But I don’t think that this is the story that most urgently needs completing. In fact, if you’re looking for a story to finish, I suggest that focusing on Cody at this point is travelling along the wrong Rhodes to the wrong destination. Instead, may I suggest that if you’re a real pro wrestling fan the story we should be rooting for is an improbable Dustin Rhodes world championship run, with the promotion (or it’s successor) where his father and brother have both held Ten Pounds of Gold.

That’s right. It’s 2023 and I’m writing a column about why in the face of his imminent retirement, Dustin Rhodes needs to win the NWA World’s Heavyweight wrestling championship.

I like the idea that Cody is animated by this need to right an historic wrong against his family-but it somehow feels reductive of his family’s and his own legacy — to say nothing of the legacies of other second or third-generation wrestlers.

By this point, there have been several superstars who’ve eclipsed the in-ring accomplishments of their parents. The Rock may be the most famous example, although Randy Orton and Bret Hart both spring to mind. All three men at times leveraged their famous family names, but none of them projected the idea that their own victories vindicated their lineages. Current champion Roman Reigns is himself a second-generation wrestler (maybe loosely third generation if you accept the broader Samoan wrestling bloodline, which begins with High Chief Peter Maivia). Reigns often name-checks his elders but makes it clear that his title wins are about him — and his heel actions are justified by his quasi-gangster character. Randy Savage and Bray Wyatt (R.I.P.) tick off the same boxes — Angelo Poffo, Blackjack Mulligan and Mike Rotunda were all successful wrestlers who never won the big one. Savage won six world titles between the WWF and WCW. Wyatt was a three-time world champion. Neither man’s lineage was openly acknowledged while they were performing.

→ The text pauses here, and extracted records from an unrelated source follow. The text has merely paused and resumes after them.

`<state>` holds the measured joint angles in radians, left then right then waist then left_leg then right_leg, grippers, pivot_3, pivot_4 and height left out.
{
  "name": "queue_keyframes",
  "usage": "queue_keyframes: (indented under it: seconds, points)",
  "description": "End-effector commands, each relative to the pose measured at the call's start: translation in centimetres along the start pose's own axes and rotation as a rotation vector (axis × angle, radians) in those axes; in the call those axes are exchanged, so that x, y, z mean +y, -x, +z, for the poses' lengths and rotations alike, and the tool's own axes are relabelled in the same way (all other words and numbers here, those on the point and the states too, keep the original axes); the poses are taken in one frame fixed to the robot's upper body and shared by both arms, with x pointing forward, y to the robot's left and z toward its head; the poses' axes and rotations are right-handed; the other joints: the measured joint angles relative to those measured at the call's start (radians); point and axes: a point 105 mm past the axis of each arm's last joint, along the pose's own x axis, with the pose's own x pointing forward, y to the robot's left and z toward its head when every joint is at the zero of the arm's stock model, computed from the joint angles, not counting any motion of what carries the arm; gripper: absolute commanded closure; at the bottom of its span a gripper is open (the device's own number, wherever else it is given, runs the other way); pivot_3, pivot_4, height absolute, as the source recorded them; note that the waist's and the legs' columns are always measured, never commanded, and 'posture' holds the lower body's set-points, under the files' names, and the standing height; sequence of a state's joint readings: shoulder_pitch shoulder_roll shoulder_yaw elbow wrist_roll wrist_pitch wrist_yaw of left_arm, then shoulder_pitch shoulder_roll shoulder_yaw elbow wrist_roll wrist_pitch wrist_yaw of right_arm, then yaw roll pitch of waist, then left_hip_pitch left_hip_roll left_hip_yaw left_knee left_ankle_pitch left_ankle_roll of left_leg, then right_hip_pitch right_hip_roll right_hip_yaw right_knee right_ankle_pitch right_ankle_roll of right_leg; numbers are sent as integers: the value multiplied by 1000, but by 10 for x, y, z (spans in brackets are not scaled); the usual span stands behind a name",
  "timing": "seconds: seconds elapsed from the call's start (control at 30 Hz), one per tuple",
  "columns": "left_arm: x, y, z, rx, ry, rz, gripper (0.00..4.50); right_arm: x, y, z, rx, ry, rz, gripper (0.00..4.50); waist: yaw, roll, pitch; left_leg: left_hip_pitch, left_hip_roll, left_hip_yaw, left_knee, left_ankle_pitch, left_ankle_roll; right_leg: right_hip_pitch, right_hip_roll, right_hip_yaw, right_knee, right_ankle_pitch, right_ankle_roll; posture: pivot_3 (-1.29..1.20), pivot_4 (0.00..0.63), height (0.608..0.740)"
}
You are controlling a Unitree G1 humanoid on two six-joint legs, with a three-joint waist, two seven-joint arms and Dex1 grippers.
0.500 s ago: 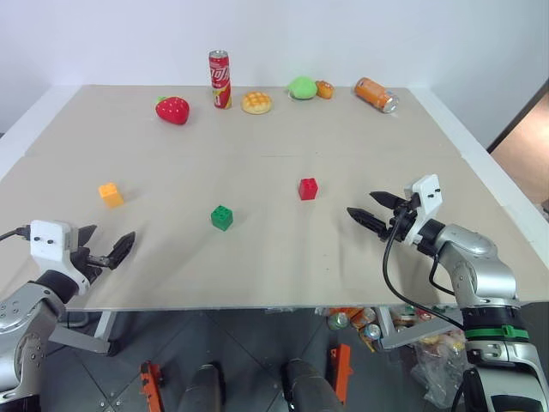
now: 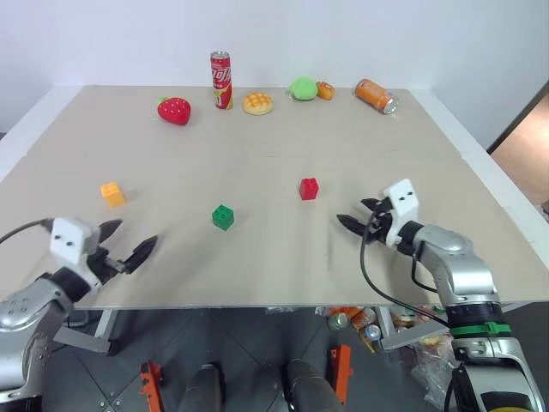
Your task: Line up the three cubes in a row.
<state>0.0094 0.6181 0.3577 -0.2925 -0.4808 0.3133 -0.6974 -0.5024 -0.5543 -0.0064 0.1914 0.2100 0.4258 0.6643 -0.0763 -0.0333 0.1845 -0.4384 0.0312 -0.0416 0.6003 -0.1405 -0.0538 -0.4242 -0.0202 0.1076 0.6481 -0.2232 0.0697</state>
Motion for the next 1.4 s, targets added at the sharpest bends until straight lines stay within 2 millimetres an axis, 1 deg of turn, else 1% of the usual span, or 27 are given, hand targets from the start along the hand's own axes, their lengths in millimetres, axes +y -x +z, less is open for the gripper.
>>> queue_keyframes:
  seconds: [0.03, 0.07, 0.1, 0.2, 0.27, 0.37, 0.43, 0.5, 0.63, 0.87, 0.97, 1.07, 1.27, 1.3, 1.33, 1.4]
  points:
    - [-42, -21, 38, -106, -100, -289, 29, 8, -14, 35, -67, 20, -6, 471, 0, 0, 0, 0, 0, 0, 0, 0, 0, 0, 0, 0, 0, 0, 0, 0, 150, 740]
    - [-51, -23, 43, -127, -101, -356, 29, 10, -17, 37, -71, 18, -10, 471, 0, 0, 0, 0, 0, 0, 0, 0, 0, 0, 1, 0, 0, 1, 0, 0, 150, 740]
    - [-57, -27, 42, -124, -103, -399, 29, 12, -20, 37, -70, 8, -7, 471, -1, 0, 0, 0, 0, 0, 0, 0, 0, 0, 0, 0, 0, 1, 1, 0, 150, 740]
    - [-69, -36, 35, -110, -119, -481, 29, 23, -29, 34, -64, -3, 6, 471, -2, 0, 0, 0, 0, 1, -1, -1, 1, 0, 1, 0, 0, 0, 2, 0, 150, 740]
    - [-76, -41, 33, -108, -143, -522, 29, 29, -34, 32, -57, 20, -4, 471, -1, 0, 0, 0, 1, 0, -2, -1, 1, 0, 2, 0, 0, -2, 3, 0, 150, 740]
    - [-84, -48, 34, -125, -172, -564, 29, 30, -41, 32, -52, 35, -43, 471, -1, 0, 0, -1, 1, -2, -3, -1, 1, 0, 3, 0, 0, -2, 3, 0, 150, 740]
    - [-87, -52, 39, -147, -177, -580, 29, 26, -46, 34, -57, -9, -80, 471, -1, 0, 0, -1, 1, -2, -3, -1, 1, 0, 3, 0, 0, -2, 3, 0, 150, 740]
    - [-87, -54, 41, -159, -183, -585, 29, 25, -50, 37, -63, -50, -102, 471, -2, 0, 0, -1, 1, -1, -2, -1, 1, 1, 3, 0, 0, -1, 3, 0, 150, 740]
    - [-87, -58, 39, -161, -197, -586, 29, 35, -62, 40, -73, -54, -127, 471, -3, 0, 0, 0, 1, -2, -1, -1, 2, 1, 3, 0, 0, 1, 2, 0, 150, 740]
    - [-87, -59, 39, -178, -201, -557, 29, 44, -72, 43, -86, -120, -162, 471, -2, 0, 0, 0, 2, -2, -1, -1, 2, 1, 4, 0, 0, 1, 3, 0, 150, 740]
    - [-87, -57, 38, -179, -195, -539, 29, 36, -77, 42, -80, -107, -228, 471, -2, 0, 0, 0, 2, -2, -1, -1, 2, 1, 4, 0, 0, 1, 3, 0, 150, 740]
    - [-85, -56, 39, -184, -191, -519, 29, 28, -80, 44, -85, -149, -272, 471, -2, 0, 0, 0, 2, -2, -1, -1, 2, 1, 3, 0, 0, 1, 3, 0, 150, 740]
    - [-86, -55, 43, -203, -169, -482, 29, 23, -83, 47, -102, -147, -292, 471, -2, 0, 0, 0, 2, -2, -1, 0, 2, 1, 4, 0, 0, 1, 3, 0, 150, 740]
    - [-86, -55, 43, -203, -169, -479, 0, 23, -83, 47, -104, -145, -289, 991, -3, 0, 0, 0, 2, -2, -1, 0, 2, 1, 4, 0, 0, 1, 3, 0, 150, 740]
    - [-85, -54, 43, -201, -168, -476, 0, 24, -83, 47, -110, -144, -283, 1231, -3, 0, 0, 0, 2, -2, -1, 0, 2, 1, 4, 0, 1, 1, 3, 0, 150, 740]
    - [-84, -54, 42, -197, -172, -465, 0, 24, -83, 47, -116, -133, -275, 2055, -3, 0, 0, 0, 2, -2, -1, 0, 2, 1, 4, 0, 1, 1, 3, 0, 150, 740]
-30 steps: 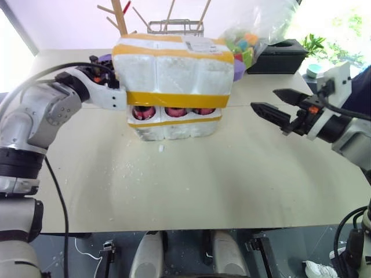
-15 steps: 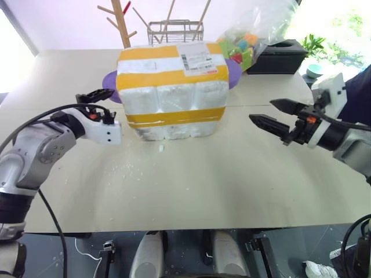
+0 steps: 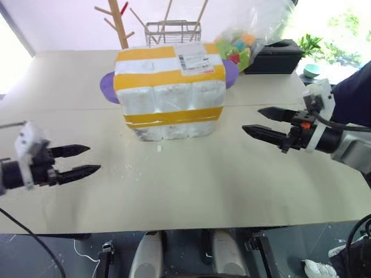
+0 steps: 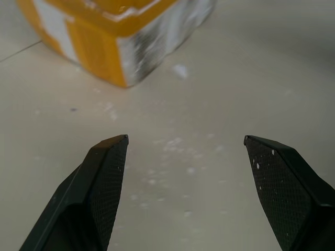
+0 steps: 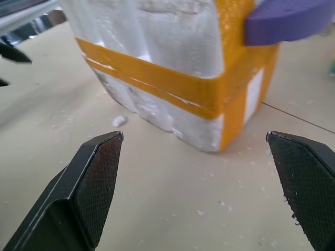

David Sammartino in 2019. Photo by George Tahinos, https://georgetahinos.smugmug.com

Likewise, there are many second-and-third generation wrestlers who never reached the championship heights of their fathers. Most, like Joe (Curtis Axel) Hennig or Greg Gagne understood that their roles just differed from their parents. Some, like Shawn Stasiak got how the business works but still longed for a more prominent role, seeing their fathers’ success as a legitimate standard in an illegitimate sport. A few, like David Sammartino, took these feelings further, into an unhealthy place of personal entitlement which ultimately cost him a career in pro wrestling and his relationship with his father. Then you’ve got wrestling progeny like David Flair, who might have had done more if WCW hadn’t seized on his family name and pushed him as a joke before he even learned how to lace up his boots correctly.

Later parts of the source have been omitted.